One limitation of this study is the fact that ex vivo and in situ axial stretch measurements are not quite comparable. To determine in vivo stretch, vessels were cleaned in situ and then stretch was quantified as described in the Methods section. In contrast, to determine ex vivo stretch, vessels were dissected, cleaned first, and subsequently mounted in a vessel chamber. Once preconditioned in temperature-controlled conditions, the stretch was calculated with respect to unloaded length. Further, the goal of ex vivo experiments was to study the effect of axial stretch on the contractions in a pressure-controlled condition. while lymphatics are mechanically supported by the surrounding perivascular tissue in vivo, ex vivo testing requires lymphatic vessels to be isolated from this perivascular support. While ex vivo experiments have the benefit of ‘isolating’ the observed mechanical response to the tissue of interest alone, thereby removing other confounding factors that may arise due to the perivascular tissue, the disadvantage is that the applied loading, ex vivo, does not simulate the exact in vivo loading condition delivered from the perivascular tissue.

Another limitation of this study is that we did not measure changes in axial force with changes in axial stretch.

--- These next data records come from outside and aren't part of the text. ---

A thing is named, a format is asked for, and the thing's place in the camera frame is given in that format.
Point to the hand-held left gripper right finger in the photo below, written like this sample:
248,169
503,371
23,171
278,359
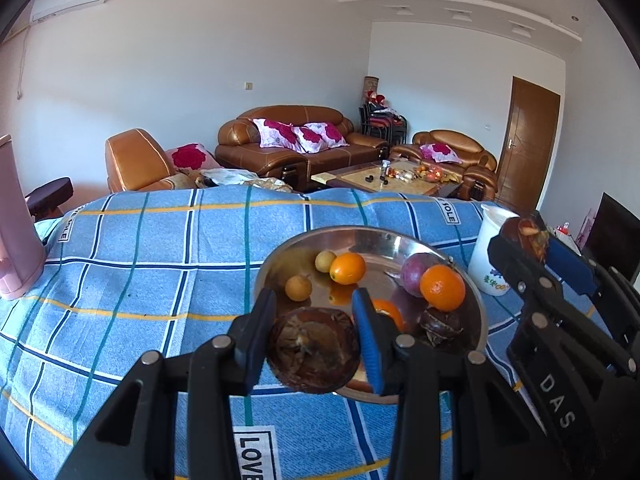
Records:
370,345

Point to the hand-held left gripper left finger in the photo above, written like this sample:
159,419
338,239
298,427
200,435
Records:
260,340

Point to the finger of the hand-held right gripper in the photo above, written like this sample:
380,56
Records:
570,262
505,260

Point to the dark mangosteen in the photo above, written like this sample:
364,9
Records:
440,325
517,232
315,350

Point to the round orange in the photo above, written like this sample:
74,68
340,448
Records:
391,312
442,287

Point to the small brown longan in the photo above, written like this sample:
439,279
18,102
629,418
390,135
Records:
298,287

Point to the oval orange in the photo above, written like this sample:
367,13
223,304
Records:
347,267

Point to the purple onion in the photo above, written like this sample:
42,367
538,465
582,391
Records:
412,275

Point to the stainless steel bowl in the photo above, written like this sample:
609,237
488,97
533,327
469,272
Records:
370,250

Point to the small yellow longan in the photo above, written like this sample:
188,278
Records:
325,260

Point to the white printed cup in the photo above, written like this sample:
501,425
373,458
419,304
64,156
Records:
487,260

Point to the black television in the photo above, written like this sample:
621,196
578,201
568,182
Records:
617,230

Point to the brown leather armchair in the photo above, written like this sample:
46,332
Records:
135,160
475,160

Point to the brown wooden door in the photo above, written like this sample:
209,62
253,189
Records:
530,145

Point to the pile of colourful snacks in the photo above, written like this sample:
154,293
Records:
425,172

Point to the red floral pillow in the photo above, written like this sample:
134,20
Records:
320,136
440,152
277,132
190,156

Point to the blue plaid cloth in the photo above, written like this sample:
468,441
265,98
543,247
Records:
150,270

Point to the white crumpled cloth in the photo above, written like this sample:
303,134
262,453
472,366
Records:
227,176

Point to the wooden coffee table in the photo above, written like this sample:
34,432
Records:
350,177

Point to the stacked dark chairs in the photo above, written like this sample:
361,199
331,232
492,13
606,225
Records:
382,127

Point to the brown leather sofa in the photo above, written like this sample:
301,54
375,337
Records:
250,157

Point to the red plush toy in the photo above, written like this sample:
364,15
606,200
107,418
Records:
373,96

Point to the dark brown stool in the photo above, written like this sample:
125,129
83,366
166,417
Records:
50,195

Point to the pink electric kettle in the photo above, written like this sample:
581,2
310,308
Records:
15,240

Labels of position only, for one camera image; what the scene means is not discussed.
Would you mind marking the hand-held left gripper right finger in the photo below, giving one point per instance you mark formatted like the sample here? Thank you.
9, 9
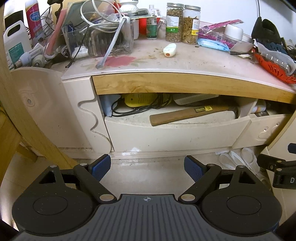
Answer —
193, 170

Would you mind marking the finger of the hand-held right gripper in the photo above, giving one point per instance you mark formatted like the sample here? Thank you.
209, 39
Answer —
268, 161

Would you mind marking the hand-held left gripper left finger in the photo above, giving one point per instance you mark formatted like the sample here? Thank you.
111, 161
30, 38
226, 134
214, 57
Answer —
101, 165

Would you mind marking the cream cabinet drawer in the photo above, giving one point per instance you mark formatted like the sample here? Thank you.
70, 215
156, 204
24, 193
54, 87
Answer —
175, 136

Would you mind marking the small white plastic bottle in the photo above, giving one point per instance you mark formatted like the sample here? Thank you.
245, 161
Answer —
169, 49

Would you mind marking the cream small drawer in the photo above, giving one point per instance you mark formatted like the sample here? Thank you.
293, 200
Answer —
261, 131

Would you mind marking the white paper roll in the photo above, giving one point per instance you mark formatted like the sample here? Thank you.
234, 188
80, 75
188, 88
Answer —
259, 107

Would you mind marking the white cloth bag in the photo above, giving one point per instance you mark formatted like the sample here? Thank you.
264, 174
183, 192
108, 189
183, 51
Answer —
108, 104

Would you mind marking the white vented electronic box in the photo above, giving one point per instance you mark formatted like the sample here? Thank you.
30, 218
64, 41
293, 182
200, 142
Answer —
194, 99

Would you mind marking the cream bedside cabinet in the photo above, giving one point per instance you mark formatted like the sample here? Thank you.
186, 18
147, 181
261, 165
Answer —
76, 92

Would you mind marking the orange plastic basket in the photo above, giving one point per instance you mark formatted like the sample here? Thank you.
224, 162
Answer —
270, 69

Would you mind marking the clear plastic container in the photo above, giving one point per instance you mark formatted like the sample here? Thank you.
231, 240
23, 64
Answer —
277, 59

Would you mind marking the metal shoehorn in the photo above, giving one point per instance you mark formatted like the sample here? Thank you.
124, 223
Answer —
108, 51

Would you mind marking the metal scraper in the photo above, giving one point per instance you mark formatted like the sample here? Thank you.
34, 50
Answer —
242, 47

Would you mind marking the clear plastic organizer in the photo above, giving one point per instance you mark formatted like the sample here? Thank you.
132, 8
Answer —
97, 44

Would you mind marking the round white light bulb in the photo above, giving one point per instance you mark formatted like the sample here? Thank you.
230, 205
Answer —
38, 60

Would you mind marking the blue wipes packet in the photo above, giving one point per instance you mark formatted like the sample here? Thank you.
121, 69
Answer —
211, 44

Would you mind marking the black cloth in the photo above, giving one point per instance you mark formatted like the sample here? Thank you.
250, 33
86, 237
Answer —
266, 29

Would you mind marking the white cream jar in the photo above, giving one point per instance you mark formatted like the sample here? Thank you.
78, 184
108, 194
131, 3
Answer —
233, 32

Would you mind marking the pink striped package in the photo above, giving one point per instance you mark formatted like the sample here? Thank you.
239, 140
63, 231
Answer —
215, 34

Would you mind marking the green label bottle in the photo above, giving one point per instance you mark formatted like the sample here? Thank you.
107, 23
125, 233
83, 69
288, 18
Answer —
152, 31

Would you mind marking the clear jar of dried herbs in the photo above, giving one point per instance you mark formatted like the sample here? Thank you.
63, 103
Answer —
174, 23
190, 25

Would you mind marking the red container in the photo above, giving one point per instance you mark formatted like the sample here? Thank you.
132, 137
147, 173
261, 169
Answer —
142, 26

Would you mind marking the white plastic jug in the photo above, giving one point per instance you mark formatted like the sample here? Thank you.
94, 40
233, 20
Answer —
16, 39

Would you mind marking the teal book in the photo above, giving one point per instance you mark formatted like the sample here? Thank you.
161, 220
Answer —
76, 11

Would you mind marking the pink label white bottle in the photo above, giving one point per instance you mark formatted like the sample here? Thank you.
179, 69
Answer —
34, 20

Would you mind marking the white shower head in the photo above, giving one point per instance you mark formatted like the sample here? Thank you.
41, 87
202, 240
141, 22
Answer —
128, 5

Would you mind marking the black label white bottle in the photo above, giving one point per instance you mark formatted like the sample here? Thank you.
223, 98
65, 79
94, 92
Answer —
13, 18

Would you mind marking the wooden chair frame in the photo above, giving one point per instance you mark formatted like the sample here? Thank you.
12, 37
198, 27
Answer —
13, 104

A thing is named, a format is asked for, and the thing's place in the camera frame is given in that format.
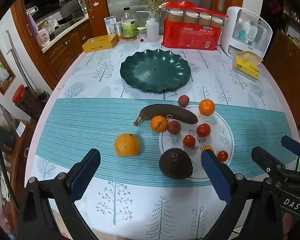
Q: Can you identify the dark case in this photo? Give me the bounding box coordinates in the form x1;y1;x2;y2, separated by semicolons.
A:
0;123;15;155

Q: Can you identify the silver metal can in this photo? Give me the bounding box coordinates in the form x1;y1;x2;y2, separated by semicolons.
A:
114;21;124;41

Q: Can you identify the white cosmetic storage box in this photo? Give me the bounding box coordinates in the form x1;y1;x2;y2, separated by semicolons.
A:
220;6;273;60

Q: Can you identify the yellow tin box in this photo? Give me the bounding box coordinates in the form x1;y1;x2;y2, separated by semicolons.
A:
82;34;118;53

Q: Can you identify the silver metal pole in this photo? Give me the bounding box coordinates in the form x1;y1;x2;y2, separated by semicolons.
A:
6;30;36;96

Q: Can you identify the purple hanging cloth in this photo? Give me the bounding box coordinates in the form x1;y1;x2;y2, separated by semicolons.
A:
27;12;38;34

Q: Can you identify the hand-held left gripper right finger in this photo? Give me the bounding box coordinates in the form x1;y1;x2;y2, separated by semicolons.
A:
201;147;283;240

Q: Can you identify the red lychee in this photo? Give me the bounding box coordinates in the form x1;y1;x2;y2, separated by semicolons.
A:
178;95;190;107
167;120;181;135

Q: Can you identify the wooden kitchen cabinet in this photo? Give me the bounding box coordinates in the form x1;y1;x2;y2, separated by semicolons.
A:
42;20;93;79

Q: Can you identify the overripe brown banana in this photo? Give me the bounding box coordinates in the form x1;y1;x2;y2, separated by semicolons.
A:
133;104;199;127

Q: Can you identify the tree print tablecloth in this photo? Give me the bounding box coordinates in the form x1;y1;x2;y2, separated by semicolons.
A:
25;40;300;240

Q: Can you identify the dark brown avocado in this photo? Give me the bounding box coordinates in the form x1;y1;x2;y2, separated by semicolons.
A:
159;148;193;180

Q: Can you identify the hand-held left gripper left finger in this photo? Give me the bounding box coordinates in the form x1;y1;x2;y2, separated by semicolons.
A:
17;148;102;240

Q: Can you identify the small glass jar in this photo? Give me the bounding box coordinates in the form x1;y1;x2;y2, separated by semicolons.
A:
136;26;147;41

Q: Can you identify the white squeeze bottle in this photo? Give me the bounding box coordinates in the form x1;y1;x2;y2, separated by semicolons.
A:
145;11;160;42

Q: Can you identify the blue and white carton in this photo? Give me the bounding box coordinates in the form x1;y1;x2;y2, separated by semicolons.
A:
104;15;118;35

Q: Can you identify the yellow tissue pack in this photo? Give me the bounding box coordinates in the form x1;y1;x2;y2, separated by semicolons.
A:
232;51;264;82

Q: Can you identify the small tangerine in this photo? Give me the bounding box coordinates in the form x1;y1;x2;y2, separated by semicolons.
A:
199;99;215;116
150;115;168;133

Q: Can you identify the pink small appliance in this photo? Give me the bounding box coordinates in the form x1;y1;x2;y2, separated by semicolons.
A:
36;29;50;49

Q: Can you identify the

Our group has previously measured the axial force of lymphatic vessels during passive mechanical testing33. The passive axial forces under physiological pressure and axial stretch are very small (~0.1 mN) and differences in axial force due to contractions is, perhaps, an order of magnitude lower than the passive axial force. While it is possible to resolve such differences over acute mechanical testing (over a few minutes) with our experimental device, over longer experiments of 20–30 minutes, even the highest resolution load cells experience a drift on the order of 10th’s or 100th’s of mN’s. Therefore, we could not, with confidence, report nominal values for measured changes in axial force versus changes in contractile function.

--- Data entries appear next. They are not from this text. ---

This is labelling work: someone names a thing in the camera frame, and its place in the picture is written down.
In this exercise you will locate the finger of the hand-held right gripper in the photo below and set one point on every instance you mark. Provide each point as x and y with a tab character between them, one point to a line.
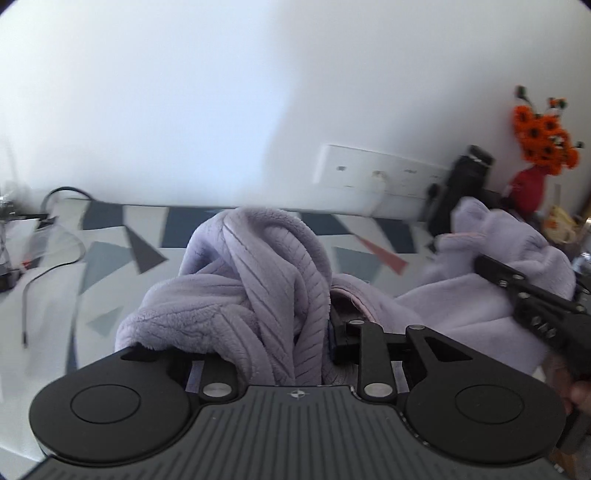
540	325
498	272

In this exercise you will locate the black bottle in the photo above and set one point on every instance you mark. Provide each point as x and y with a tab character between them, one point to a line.
457	194

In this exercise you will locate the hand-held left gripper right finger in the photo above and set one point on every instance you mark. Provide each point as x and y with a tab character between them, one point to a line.
339	346

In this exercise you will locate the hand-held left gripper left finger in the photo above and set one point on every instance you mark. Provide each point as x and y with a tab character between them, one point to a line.
214	374

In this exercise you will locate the white wall socket panel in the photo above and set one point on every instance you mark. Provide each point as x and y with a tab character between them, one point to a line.
351	166

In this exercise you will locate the person's right hand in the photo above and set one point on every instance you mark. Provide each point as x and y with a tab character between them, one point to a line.
577	394

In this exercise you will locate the orange artificial flowers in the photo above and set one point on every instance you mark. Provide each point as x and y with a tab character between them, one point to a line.
545	138

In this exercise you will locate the lilac fleece pajama top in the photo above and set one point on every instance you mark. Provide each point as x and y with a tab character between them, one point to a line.
258	277

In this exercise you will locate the clear plastic bag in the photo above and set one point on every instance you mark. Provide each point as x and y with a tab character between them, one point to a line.
41	240

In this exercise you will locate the cream printed mug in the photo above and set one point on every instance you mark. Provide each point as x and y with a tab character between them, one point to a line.
561	226

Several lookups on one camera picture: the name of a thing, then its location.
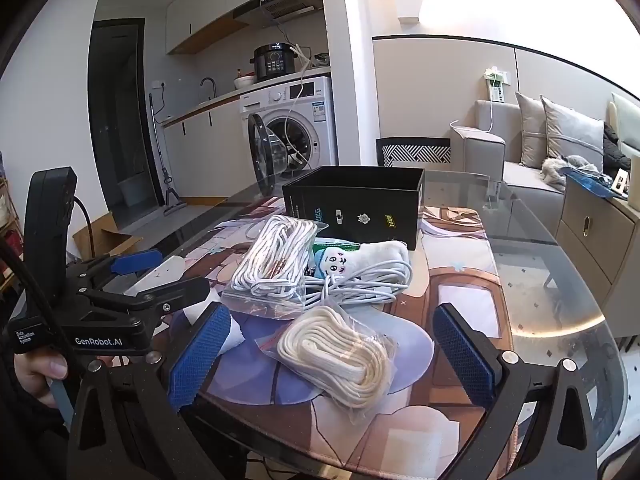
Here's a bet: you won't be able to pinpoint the black cardboard box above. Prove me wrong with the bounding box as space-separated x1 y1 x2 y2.
281 166 426 251

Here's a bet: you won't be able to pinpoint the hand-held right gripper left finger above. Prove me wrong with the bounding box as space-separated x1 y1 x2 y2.
67 302 251 480

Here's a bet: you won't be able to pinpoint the person's left hand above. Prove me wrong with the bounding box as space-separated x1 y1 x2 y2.
12 350 68 408

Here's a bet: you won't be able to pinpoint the white lower kitchen cabinets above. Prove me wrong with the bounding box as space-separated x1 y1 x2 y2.
162 92 251 201

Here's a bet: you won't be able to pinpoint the grey fur throw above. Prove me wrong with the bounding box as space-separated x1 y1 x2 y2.
540 154 601 191

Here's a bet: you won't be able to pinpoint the black white patterned chair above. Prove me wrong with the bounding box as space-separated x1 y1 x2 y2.
376 136 453 168

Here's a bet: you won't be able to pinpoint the grey bin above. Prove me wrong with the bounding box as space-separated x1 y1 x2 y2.
119 174 148 207

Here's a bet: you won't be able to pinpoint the white washing machine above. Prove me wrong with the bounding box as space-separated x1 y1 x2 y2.
239 76 338 196

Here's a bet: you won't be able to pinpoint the beige sideboard cabinet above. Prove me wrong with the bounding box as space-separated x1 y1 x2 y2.
555 172 640 341

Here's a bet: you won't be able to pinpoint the white plush toy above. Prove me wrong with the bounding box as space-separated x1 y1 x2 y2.
312 242 412 281

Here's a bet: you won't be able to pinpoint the flat mop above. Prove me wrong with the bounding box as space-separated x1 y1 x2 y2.
148 92 188 217

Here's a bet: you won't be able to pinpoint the white upper kitchen cabinets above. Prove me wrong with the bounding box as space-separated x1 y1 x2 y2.
165 0 321 56

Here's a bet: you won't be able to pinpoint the dark glass door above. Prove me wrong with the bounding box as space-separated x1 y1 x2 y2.
89 18 166 208

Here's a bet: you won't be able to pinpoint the brown cardboard box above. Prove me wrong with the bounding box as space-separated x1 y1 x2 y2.
72 211 143 261

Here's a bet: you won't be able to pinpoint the pale blue pillow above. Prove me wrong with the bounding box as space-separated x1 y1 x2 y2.
607 91 640 141

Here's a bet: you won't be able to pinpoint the grey pillow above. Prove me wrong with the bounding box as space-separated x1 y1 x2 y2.
540 95 608 173

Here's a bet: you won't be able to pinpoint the range hood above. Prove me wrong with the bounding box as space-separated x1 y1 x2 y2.
235 0 323 23

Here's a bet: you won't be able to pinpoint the black jacket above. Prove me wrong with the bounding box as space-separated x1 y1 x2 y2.
602 122 633 176

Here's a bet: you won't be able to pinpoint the white wall socket charger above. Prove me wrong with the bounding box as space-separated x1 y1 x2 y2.
482 66 511 103

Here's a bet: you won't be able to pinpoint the white power cord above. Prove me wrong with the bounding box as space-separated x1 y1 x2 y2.
282 45 313 166

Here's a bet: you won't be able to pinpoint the black pressure cooker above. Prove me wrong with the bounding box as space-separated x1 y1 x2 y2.
252 42 296 82

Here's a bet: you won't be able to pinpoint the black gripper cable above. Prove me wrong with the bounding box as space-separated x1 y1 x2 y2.
72 197 96 261

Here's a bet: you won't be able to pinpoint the blue cloth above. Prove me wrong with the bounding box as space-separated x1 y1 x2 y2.
562 166 621 196

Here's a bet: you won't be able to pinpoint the clear plastic holder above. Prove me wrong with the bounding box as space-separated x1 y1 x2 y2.
482 175 503 211

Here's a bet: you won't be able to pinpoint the white charging cable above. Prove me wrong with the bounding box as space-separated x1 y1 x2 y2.
302 259 415 313

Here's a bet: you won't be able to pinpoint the green and white packet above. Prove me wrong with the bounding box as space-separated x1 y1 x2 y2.
311 240 362 261

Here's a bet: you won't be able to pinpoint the bagged cream rope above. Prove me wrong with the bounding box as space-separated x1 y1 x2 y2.
255 304 401 423

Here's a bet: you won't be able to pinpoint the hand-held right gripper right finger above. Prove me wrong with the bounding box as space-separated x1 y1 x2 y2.
432 304 598 480

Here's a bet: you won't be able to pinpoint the white kitchen cabinets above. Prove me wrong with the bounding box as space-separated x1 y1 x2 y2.
162 92 251 201
165 0 321 56

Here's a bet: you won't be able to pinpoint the beige sofa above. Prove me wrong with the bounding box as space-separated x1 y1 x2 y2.
450 100 640 233

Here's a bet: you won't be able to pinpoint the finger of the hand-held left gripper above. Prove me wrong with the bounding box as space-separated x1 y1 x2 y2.
75 276 211 328
70 250 164 293

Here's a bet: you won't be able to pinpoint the beige pillow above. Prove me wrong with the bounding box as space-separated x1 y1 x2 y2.
515 91 551 168

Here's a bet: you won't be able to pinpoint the bagged white braided cable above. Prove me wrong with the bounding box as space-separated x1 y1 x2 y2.
222 215 321 321

In closure, this work shows that the contractile function of rat tail collecting lymphatics are sensitive to changes in axial stretch. The microstructural organization of these lymphatics show that collagen fibers are aligned predominantly in the axial direction and a subset of LMCs are also axially-aligned, both of which may serve as a conduit for this mechanical signal (axial stretch) to be transduced to a biological response (altered contractility). These findings highlight the important role of axial loading in lymphatic pumping function, which may play a role in lymphatic disease.